Chiropractor Natalie Cordova advocates pulling the shoulders back and down and the hips should be tucked in.
This is going to narrow the back, feel terrible, and restrict breathing and movement.
From an Alexander perspective, Dr. Cordova’s advice ignores the habits that are causing postural malfunctions. Trying to align the ears above the shoulders and the shoulders above the hips is likely to increase body tension and compression and won’t result in free easy movement.
Telling yourself to pull the shoulders back and to tuck in the abs will have an effect only as long as you think those directions and does not counter the habits that formed the problem in the first place. By contrast, the Alexander method of thinking about your width and your length helps you to let go of unnecessary tension and compression, even when you’re not thinking your directions.
Leland Vall, Alexander Technique teacher, says: “For a wider back, gently point your shoulders away from each other and avoid pulling them back. Pulling your shoulders back narrows the back of your upper torso, restricts arm movement, and also makes breathing more difficult. Instead, think of your shoulders as drifting away from each other in opposite directions.”
Chris Lopez from FitandBusyDad.com gives four exercises that supposedly correct bad posture.
All of his exercises call for squeezing the shoulder blades together. This will constrict the back, constrict breathing, and constrict ease of movement. His neck compresses so much at one point that it disappears.
You can’t get rid of destructive habits of compression by layering exercises of compression on top of them. All you do is add to your unnecessary tightness and tension and strain, increasing your likelihood of injury and decreasing your ease of movement and of breath.
Watching the MassageNerd below makes me wince. Who would want to look like him? His head has collapses on to his spine, reducing his neck. He bends and collapses from the middle of his back. He’s obese and ungainly. I can’t imagine that his touch would feel very good.
Below, Mike D’Angelo of BodyEvolver.com is a disaster. He says: “You can contract and squeeze through these muscles in the middle of the back in order to hold yourself upright. That’s proper posture.”
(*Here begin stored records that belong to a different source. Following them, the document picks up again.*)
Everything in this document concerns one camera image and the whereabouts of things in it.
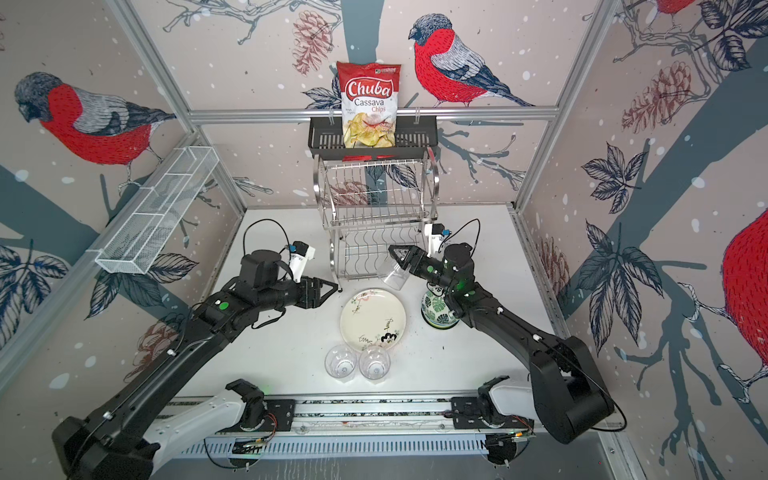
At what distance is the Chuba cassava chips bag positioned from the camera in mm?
832

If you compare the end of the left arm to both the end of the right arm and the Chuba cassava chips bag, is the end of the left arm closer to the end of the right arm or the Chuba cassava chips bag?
the end of the right arm

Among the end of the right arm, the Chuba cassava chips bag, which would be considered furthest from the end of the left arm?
the Chuba cassava chips bag
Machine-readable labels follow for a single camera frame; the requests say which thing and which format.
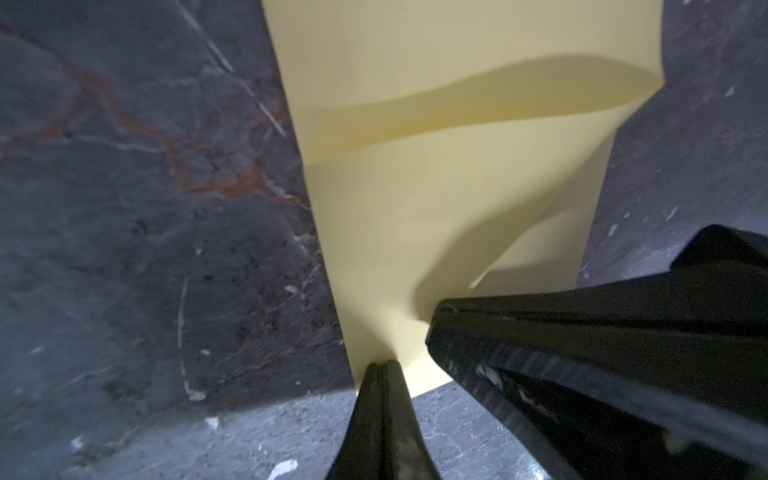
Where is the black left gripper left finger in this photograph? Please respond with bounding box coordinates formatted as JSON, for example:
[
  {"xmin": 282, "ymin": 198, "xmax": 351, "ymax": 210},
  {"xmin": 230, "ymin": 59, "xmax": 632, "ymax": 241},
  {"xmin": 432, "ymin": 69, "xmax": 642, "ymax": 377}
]
[{"xmin": 326, "ymin": 363, "xmax": 383, "ymax": 480}]

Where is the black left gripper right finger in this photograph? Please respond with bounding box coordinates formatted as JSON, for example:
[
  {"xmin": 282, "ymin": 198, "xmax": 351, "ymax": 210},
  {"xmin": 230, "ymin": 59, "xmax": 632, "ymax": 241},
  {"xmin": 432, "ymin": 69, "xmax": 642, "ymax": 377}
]
[{"xmin": 382, "ymin": 361, "xmax": 440, "ymax": 480}]

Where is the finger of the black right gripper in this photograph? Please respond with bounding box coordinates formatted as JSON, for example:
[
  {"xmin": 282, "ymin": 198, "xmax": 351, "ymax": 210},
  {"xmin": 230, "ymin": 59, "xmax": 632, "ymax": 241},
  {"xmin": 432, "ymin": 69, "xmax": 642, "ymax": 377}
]
[{"xmin": 426, "ymin": 225, "xmax": 767, "ymax": 479}]

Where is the yellow square paper sheet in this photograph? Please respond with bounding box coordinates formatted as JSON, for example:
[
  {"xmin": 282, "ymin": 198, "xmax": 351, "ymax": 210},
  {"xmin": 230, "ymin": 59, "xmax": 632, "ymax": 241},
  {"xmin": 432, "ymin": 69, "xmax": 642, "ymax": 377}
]
[{"xmin": 263, "ymin": 1, "xmax": 664, "ymax": 396}]

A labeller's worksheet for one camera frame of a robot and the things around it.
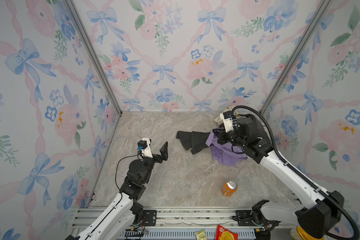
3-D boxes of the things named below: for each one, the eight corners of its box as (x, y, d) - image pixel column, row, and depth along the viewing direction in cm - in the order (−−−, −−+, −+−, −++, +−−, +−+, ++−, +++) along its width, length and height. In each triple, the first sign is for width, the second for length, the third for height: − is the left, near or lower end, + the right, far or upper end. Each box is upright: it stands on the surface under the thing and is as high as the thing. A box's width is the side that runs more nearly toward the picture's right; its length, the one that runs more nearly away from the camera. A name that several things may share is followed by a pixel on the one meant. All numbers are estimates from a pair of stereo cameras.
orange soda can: (222, 196, 83) (227, 190, 73) (220, 186, 86) (225, 179, 77) (232, 196, 83) (238, 190, 73) (230, 186, 86) (236, 179, 77)
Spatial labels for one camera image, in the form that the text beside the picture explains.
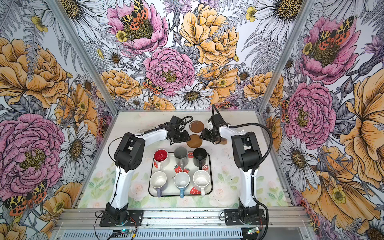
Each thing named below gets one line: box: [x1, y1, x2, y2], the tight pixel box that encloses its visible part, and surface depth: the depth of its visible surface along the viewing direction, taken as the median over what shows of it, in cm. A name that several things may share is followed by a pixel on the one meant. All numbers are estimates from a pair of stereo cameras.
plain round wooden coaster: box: [186, 134, 203, 149], surface depth 104 cm
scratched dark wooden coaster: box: [189, 120, 204, 133], surface depth 114 cm
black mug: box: [193, 147, 207, 171], surface depth 91 cm
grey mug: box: [174, 147, 189, 171], surface depth 89 cm
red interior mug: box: [153, 148, 169, 171], surface depth 89 cm
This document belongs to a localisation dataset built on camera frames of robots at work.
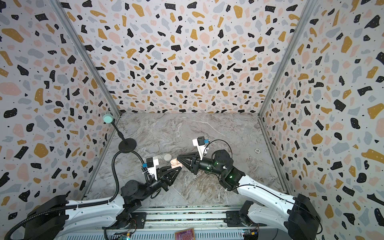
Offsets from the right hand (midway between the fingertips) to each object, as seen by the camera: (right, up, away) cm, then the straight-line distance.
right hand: (178, 158), depth 61 cm
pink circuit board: (+3, -37, +8) cm, 38 cm away
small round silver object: (+47, -3, +39) cm, 62 cm away
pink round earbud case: (-2, -3, +3) cm, 4 cm away
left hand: (+1, -4, +1) cm, 4 cm away
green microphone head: (-35, +17, +10) cm, 41 cm away
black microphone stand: (-40, +2, +39) cm, 56 cm away
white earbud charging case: (-13, -7, +35) cm, 38 cm away
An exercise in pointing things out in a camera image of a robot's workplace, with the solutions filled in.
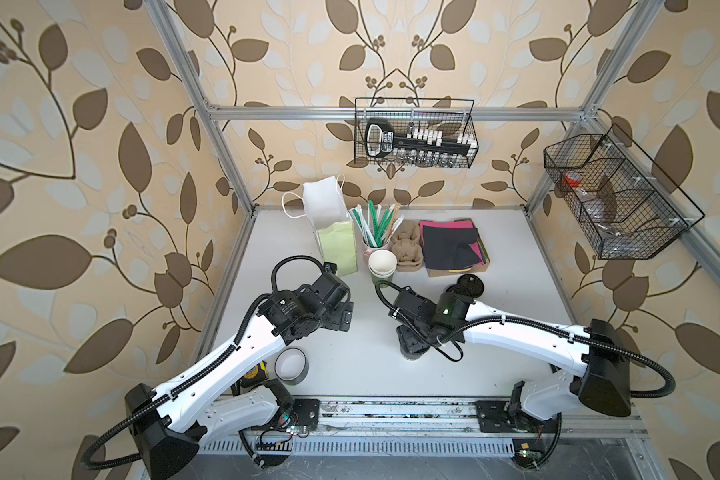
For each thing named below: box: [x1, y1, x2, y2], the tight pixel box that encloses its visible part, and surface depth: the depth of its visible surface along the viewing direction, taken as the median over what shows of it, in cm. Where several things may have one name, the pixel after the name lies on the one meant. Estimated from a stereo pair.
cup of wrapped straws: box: [349, 200, 404, 257], surface depth 98 cm
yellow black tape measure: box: [240, 360, 269, 387], surface depth 80 cm
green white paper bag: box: [282, 173, 359, 277], surface depth 93 cm
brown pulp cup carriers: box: [391, 219, 424, 273], surface depth 104 cm
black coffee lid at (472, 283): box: [457, 274, 485, 299], surface depth 101 cm
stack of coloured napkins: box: [419, 219, 490, 272], surface depth 104 cm
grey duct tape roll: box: [274, 347, 309, 386], surface depth 83 cm
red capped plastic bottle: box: [562, 170, 607, 229], surface depth 80 cm
This is horrible advice. If you constrict your back, you will constrict your movement and your breath and you will feel terrible.
If you want to develop the muscles in your back in harmony with the rest of you, try just sitting cross-legged on the floor in a meditative pose (if you can do this comfortably). Add a cushion if necessary to make things easier.
Another thing you can do is to practice getting in and out of a chair by stopping at any point and just hanging out for a few minutes. There should be no point in getting in or out of a chair where you can’t comfortably hang out for a few minutes. If you can’t do this, you can build up to it. Make sure your neck is free and your torso is lengthening and widening rather than tightening and constricting.